Aim of the task
The line that holds "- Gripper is" marks the start. Return it and each following line through the end of the data, unchanged.

Data shown
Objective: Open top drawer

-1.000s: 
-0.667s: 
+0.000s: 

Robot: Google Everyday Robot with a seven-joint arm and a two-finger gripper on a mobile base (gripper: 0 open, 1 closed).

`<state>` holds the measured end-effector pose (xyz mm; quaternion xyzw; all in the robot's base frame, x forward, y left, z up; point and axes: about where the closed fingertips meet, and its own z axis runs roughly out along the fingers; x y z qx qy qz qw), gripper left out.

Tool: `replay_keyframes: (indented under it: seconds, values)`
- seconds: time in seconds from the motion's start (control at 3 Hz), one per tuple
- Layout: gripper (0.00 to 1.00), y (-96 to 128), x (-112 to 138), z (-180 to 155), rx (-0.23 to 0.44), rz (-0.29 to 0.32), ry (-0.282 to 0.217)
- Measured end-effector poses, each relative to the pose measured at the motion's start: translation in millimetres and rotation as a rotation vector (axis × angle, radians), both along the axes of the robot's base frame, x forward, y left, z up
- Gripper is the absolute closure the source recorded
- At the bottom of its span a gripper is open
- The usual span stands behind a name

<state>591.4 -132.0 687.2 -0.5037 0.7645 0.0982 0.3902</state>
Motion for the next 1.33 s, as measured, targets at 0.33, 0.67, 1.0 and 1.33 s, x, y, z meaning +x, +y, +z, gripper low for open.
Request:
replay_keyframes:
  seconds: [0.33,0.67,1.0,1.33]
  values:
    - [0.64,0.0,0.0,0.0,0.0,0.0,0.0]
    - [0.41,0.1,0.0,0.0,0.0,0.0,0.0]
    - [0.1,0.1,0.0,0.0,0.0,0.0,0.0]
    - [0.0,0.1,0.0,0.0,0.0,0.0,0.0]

Task result
- Gripper is the absolute closure the source recorded
- At the bottom of its span a gripper is open
- The usual span stands behind a name

<state>591.4 -132.0 687.2 -0.5037 0.7645 0.0982 0.3902</state>
Motion for the next 1.33 s, as measured, targets at 0.33, 0.67, 1.0 and 1.33 s, x, y, z meaning +x, +y, +z, gripper low for open.
Request:
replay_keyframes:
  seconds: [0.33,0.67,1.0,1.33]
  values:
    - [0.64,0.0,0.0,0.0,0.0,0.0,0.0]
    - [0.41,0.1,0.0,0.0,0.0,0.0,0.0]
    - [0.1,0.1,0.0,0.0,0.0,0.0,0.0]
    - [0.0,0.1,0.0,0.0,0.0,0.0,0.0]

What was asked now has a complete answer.